(Closed) Where to mention registry

posted 5 years ago in Paper
Post # 3
12250 posts
Sugar Beekeeper
  • Wedding: May 2013

@fuentesbee:  Stick it on your website! It’s generally considered rude to put registry information on your invitation!

Or, if you don’t have a website, tell your parents/bms/gms. People will know to ask you/them!

Post # 4
3196 posts
Sugar bee
  • Wedding: October 2013

It all has to go out through a website (you can mention the website at the bottom of your invite) or by word of mouth. It’s a no-no to point them out to people.

Post # 5
1600 posts
Bumble bee
  • Wedding: September 2013

Where I live, it’s EXPECTED to include registry information in invites, so we don’t think it’s rude at all lol.

Never heard of anyone in real life having a website and there are so many damn people invited to my wedding/shower, word of mouth would cause serious miscommunication.

I would just add it at the bottom of the invite information in smaller font or something.





Post # 7
1902 posts
Buzzing bee
  • Wedding: July 2012

@Stace126:  I totally agree.

Check with the protocols for your local area or social circles (even just casually mention it to a few people that are invited whose opinion you trust). I live in Australia, and I’ve yet to receive a wedding invitation that didn’t include something about gifts or registry information on it, so it’s pretty normal to include it with the invitations here! I also don’t think many people in my area do wedding websites – I had never heard of them before the Bee! I wonder how people got this information out before the internet?

Just check, though, because there are some people that think it’s the rudest thing ever. Sigh…damn etiquette making life difficult for everyone.

Post # 8
1113 posts
Bumble bee

@fuentesbee:  Disregard the people saying it’s rude to put it on your invite. I know in some places, it’s customary. I would never do that, but I just had a friend who sent out wedding invites with their registry info in them. They included a little, business card sized paper that listed the places.

Post # 9
1748 posts
Bumble bee
  • Wedding: May 2013

Our registry is on our website and the site was mentioned on our save the date and on our more info card in our invite suite. I didn’t want anything mentioned on the invite.

In the past if I wasn’t sure where someone was registered, I’d typically go alone to all the typical places: Macy’s, BB&B, Target, Crate & Barrel, etc and see if I could find the couples registry. If I couldn’t then, I’d call and ask.

Post # 10
3053 posts
Sugar bee
  • Wedding: February 2015

I just got my cousin’s invite & they had an insert card with registry info & the wedding website on it saying “Want more information?” on top. I never knew that was supposed to be “bad” before the bee, everyone in my family has done it on a separate card from what I can remember

Post # 13
934 posts
Busy bee
  • Wedding: April 2013

Haha my coworkers told me today that I should email my registry to all the guests.
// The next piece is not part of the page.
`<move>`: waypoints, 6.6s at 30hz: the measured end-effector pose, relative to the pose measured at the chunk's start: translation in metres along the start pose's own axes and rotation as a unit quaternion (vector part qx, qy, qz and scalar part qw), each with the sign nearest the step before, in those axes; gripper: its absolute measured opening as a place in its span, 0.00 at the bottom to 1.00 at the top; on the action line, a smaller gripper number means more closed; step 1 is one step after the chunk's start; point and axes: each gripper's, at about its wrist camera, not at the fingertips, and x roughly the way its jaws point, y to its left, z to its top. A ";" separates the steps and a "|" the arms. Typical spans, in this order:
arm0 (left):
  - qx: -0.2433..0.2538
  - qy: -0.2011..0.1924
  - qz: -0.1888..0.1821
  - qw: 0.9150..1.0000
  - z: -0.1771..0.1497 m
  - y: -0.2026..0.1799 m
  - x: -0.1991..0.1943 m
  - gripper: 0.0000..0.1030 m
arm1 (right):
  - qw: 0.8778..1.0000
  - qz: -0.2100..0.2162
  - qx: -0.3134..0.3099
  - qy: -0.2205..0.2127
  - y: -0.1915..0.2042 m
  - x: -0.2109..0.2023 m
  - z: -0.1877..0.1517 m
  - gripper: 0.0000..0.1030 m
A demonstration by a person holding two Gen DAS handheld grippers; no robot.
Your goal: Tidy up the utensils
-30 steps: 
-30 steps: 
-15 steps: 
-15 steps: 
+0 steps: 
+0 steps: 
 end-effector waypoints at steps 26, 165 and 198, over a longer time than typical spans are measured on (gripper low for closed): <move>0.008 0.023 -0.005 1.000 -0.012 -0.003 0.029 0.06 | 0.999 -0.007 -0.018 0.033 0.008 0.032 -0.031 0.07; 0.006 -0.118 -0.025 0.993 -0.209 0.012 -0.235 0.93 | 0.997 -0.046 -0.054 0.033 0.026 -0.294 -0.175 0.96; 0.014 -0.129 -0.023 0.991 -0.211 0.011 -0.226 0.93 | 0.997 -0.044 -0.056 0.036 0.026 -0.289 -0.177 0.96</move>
I was like ‘hmm, let me think about that.’ LOL. 

I just stuck the registry on our website. 

Post # 14
6207 posts
Bee Keeper
  • Wedding: August 2013 - The Liberty House

@Stace126:  lol really?? Every couple I know who is engaged/got married has had a website

Post # 16
9955 posts
Buzzing Beekeeper
  • Wedding: December 2012

Ok, Etiquette Snob here (comes from my career)

Agree with the other Bees who said it is an Etiquette Faux Pas / Rude to put your Registry Info anywhere on / in the Invite package

Any mention of Gifts by the Bride (or the Couple) is seen as being Gift Grabby… and one’s prime motivation for having a Wedding

Hence WHY it is not done

Wedding Websites are the now accepted place for that info… as someone else said in a sort of “General or Odds & Ends Category”

If you aren’t having a Website… then the accepted practice is what has been done for 100s of years in America…

Word of mouth.  Let the key family members know and your Bridal Party… so if anyone is asked they can pass the word (Bride & Groom are registered at ___)

Because if folks are forward as you say they are… they will surely ask.

BUT if they ask you… personally.  As per Etiquette… you should be coy… and not directly answer the Question… instead using the old stand-by

“Honestly… Your presence on our Big Day is present enough”

BUT then let one of your key people know (whoever is closest to the Guest who asked) to get the info to them…

“FuentesBee mentioned she ran into you the other day… and you asked about what to get them for the Wedding… she was flattered you would give them a gift”… “I happen to know they are registered at ___ you could check there if you like”

Ya I know… it is a round about way to get things done… but that is what Etiquette and Manners are truly all about.

How not to make people feel awkward / uncomfortable.  (Same reason folks don’t blow their nose at the Dinner table)  It makes everyone else around them feel out of sorts… in the case of gifts, discussing such things could potentially make others who might overhear or be present during such a converstation and not have the funds to bring a gift feel awkward… so the rule of thumb is the Bride & Groom shall not speak of it.